Già solo questo vale – come si suol dire – il prezzo del biglietto. Dan Brown è uno scrittore coraggioso. È facile pensare, mentre si leggono le prime pagine, che la misteriosa scoperta di Kirsch (misteriosa perché, ovviamente, rischia di andare perduta ancor prima di poter essere rivelata: di qui poi prende avvio il romanzo) possa rivelarsi un MacGuffin, cioè un espediente narrativo usato per portare avanti una linea narrativa. Si tratta di un oggetto misterioso attorno al quale si svolge tutta una storia e che non viene mai effettivamente svelato. Tipo il contenuto della valigetta in Pulp Fiction.
Insomma, Dan Brown ce la smazza tanto con la risposta a quelle due domande fondamentali, ma il sospetto è che sia solo un trucco per muovere i suoi personaggi, senza arrivare mai alla risposta.

Invece, Dan Brown è uno scrittore coraggioso. Ce la smazza per tutto il romanzo con la risposta a quelle due domande fondamentali, ma non è un semplice indizio per la caccia al tesoro che racconta. No, la risposta alla fine c’è. E qui inizia la “seconda parte” del romanzo, ancor più affascinante. Uso il virgolettato, perché in realtà il romanzo finisce. La “seconda parte” è il seme che Dan Brown ha lasciato nel lettore, cioè l’insieme di riflessioni che la scoperta di Kirsch non può non generare.

Da dove veniamo?
E dove andiamo?

Lasciano quasi un senso di profonda vertigine, al di là della risposta che ognuno di noi può dare. Interrogarsi sul senso delle cose, e tra queste l’essere umano, non è uno sterile esercizio di supposizioni. Vuol dire cercare di prendere coscienza di noi stessi, del nostro posto nel mondo e tra le altre specie viventi. Vuol dire fare i conti anche con una dimensione spirituale o mistica (in una parola: con l’invisibile) che non ha per forza a che fare con una fede religiosa, ma i cui riflessi sulla strada che gli esseri umani hanno finora percorso sono comunque innegabili.

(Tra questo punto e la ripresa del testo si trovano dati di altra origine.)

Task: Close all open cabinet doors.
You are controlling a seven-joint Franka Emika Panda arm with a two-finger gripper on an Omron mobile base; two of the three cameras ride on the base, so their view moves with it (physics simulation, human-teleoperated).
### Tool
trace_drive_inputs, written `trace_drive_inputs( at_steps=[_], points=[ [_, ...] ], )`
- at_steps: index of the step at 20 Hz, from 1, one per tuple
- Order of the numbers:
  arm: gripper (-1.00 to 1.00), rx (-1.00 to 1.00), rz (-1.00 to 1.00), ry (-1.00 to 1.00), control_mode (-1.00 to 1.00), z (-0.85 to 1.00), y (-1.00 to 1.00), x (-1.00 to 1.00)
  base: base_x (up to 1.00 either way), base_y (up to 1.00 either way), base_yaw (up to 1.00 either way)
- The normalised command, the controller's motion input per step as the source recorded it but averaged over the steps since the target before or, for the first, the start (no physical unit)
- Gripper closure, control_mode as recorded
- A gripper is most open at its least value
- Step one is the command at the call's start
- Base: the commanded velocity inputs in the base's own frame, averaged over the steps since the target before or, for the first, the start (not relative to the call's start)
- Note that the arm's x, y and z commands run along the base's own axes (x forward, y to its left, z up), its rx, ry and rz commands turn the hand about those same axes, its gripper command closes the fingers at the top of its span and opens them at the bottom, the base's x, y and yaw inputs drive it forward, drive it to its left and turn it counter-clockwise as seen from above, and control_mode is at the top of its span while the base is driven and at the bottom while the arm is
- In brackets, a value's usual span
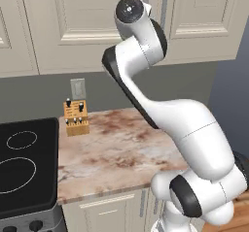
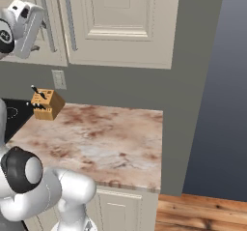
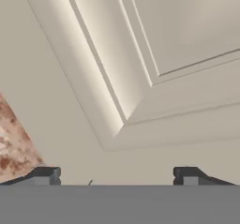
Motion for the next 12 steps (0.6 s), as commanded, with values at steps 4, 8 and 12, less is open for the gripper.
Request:
trace_drive_inputs(
  at_steps=[4, 8, 12],
  points=[
    [-1.00, 0.18, 0.27, -0.05, -1.00, 0.00, -0.41, 0.71, 0.00, 0.00, 0.00],
    [-1.00, 0.18, 0.26, -0.06, -1.00, 0.00, -0.34, 0.68, 0.00, 0.00, 0.00],
    [-1.00, 0.18, 0.25, -0.06, -1.00, 0.00, -0.32, 0.56, 0.00, 0.00, 0.00]
  ],
)
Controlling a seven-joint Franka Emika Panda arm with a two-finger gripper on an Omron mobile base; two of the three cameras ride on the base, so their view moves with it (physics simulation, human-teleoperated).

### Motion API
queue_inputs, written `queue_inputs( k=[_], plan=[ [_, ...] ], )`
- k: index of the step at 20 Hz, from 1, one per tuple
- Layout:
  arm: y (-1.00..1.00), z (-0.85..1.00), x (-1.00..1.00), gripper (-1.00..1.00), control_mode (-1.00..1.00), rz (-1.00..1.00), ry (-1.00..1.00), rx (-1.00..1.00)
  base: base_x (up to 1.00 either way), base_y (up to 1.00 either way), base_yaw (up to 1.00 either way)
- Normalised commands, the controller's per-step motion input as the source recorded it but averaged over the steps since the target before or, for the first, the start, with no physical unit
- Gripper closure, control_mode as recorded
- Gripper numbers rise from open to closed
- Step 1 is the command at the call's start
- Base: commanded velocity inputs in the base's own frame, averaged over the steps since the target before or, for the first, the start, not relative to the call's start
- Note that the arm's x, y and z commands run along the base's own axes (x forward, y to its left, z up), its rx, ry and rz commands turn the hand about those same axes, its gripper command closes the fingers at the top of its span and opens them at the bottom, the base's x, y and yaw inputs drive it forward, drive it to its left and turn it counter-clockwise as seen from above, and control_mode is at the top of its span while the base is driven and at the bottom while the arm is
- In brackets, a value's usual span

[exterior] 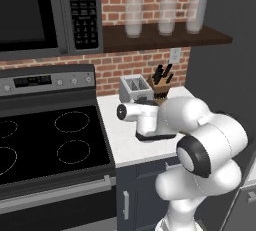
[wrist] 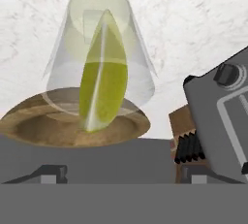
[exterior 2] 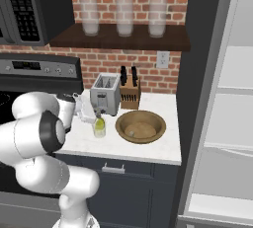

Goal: Grab a lemon wedge from the fridge and one ice cube from the ice bowl, and put them in the glass of lemonade.

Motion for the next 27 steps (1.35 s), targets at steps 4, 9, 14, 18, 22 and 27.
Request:
queue_inputs(
  k=[4,9,14,18,22,27],
  plan=[
    [0.15,0.14,-0.26,-1.00,-1.00,-0.01,-0.03,-0.01,0.00,0.00,0.00],
    [0.32,0.40,-0.40,-1.00,-1.00,0.00,-0.10,-0.02,0.00,0.00,0.00],
    [0.31,0.89,-0.49,-1.00,-1.00,0.00,-0.23,0.10,0.00,0.00,0.00],
    [0.46,0.98,-0.37,-1.00,-1.00,0.00,-0.25,0.21,0.00,0.00,0.00],
    [0.58,0.63,-0.35,-1.00,-1.00,0.00,-0.15,0.20,0.00,0.00,0.00],
    [0.63,0.11,-0.54,-1.00,-1.00,0.00,-0.02,0.12,0.00,0.00,0.00]
  ],
)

Si potrà non essere d’accordo con le conclusioni di Dan Brown. Sono convinto che l’autore statunitense non volesse dare una risposta definitiva a quei quesiti, né tanto meno sminuire le fondamenta della religione o le scoperte scientifiche. Ma bisogna riconoscere a Origin il merito di aver saputo solleticare il nostro io più profondo.